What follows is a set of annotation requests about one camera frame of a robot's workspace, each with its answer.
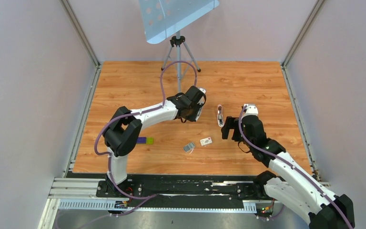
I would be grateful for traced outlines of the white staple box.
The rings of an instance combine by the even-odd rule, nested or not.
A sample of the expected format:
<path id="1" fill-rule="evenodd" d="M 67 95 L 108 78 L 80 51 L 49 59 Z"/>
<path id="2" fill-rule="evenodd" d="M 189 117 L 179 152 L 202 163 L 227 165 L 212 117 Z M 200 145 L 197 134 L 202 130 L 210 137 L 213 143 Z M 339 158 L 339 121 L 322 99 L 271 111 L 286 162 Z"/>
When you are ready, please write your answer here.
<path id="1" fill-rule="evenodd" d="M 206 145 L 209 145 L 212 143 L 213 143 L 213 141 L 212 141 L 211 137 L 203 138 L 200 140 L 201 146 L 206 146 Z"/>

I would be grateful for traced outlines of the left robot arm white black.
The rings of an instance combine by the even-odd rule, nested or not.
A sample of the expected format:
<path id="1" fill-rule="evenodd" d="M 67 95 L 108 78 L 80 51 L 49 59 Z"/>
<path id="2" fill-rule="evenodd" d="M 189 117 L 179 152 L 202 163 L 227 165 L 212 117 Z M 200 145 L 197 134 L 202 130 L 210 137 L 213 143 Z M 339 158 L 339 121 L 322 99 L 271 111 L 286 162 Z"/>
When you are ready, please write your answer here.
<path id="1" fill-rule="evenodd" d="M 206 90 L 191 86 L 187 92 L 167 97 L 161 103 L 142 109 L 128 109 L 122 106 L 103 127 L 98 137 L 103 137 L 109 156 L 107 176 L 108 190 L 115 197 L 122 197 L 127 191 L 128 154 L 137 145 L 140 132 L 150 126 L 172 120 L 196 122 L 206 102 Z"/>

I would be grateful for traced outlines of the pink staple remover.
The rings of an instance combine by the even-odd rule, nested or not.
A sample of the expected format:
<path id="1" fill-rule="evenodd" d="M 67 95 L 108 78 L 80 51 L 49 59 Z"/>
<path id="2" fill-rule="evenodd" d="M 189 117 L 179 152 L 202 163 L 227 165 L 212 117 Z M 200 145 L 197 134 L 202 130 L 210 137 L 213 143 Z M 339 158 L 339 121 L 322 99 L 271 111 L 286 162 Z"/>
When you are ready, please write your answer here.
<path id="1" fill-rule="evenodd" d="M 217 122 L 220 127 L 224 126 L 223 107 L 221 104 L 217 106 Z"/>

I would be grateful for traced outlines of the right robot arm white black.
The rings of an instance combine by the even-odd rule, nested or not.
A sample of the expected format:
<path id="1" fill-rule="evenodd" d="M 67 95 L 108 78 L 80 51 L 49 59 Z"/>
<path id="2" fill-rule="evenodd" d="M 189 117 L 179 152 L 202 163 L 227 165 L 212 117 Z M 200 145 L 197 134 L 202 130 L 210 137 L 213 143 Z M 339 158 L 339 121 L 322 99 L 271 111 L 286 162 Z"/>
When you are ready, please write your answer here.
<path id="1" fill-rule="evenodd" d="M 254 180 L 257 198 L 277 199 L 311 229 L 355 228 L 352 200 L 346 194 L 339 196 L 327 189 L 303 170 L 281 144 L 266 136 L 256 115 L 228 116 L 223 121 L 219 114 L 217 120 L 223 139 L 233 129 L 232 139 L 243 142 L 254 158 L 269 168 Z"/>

_ _ _

* **What you need to do**
Return all lines above that mention the word "grateful".

* **Result**
I would be grateful for traced outlines of the white staple box.
I would be grateful for traced outlines of the left robot arm white black.
I would be grateful for traced outlines of the pink staple remover.
I would be grateful for traced outlines of the right robot arm white black.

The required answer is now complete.